- [Your instructions] Scan the entries below. Return every line that includes "print".
START Data for the task
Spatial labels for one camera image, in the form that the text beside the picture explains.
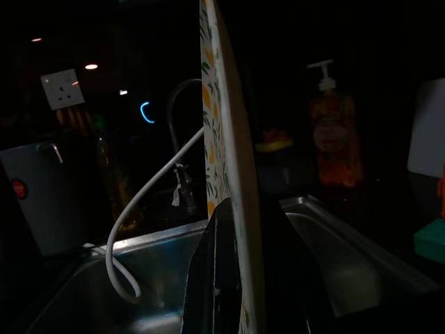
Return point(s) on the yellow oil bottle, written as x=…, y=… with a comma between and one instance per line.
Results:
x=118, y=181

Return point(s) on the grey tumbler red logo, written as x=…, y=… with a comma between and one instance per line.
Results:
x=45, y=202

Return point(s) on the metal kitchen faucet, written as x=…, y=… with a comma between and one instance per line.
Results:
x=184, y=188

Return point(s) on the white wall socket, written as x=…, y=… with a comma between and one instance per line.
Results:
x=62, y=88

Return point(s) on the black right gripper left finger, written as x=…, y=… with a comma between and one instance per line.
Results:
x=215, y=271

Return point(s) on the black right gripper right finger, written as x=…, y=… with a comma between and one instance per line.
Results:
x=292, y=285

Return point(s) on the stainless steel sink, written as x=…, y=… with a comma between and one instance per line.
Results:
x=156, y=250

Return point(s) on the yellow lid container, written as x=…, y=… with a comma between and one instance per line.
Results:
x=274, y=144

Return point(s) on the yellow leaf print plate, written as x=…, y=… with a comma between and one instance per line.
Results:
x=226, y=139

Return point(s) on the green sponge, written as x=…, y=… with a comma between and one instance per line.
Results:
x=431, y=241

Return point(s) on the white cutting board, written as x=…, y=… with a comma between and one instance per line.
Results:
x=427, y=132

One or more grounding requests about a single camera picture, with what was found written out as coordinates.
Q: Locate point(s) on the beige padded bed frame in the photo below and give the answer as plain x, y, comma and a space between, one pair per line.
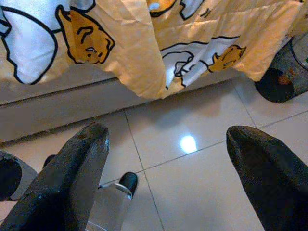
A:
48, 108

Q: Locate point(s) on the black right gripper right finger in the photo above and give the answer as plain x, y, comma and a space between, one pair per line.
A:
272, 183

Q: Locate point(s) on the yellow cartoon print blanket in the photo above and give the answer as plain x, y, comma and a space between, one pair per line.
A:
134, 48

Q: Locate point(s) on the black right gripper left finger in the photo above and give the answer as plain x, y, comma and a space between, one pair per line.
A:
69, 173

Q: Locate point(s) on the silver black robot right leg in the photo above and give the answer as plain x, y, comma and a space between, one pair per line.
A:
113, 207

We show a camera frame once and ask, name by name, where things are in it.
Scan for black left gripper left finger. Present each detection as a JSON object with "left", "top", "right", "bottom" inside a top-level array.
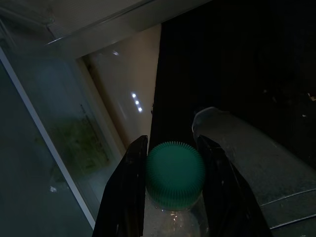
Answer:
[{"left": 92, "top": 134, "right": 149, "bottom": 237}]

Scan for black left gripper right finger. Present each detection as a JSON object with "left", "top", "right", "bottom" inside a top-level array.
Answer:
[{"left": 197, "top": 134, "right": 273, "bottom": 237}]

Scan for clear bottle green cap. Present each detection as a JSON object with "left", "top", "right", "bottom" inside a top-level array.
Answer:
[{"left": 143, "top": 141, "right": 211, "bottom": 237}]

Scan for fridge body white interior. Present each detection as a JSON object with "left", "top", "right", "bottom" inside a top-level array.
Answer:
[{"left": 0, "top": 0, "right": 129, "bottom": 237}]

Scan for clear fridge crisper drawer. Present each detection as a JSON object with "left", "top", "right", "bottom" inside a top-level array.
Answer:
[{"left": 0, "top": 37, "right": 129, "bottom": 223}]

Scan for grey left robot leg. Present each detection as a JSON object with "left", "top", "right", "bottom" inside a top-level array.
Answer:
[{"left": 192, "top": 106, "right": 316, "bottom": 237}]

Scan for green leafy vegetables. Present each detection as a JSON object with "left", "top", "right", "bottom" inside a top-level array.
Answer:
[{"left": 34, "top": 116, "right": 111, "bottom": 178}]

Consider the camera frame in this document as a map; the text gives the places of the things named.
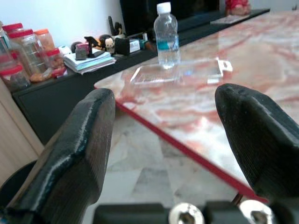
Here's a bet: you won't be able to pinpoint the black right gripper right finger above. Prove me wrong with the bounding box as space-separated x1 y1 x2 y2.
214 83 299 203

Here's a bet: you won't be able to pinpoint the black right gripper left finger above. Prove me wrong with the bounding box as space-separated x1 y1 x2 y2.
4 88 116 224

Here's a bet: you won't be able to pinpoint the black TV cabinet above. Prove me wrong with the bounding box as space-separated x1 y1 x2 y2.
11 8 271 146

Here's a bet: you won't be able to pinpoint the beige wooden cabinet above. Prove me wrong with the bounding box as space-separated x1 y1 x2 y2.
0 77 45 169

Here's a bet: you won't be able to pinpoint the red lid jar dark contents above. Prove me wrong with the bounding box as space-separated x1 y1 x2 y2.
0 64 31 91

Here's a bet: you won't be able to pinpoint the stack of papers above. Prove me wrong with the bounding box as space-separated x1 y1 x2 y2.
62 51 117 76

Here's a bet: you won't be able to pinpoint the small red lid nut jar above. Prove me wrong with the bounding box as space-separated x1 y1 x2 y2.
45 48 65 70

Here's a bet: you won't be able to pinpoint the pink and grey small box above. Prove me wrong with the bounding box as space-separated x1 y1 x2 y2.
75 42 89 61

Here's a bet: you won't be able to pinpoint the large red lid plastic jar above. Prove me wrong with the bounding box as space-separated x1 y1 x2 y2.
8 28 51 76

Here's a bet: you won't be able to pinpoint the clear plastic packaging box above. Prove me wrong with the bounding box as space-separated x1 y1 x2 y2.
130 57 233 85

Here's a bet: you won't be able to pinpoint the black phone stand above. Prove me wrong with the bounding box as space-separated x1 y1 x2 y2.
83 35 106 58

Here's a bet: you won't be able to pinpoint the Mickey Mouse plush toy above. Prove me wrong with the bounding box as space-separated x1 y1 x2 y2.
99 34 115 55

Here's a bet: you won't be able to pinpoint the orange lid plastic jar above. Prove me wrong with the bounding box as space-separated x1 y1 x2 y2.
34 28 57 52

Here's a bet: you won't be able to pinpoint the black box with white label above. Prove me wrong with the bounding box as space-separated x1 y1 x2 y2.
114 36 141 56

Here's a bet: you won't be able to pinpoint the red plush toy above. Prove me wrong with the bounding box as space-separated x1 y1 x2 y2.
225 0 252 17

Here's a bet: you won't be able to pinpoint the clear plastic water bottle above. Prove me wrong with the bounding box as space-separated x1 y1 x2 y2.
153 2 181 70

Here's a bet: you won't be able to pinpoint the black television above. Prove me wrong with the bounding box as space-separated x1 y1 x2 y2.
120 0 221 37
END Data for the task
- [Reply to the exercise]
Return point(s) on the yellow leaf print plate, written as x=…, y=… with a comma between and one instance per line.
Q: Locate point(s) on the yellow cartoon print blanket in the photo above and give the answer as plain x, y, comma and a space between, one pair per line.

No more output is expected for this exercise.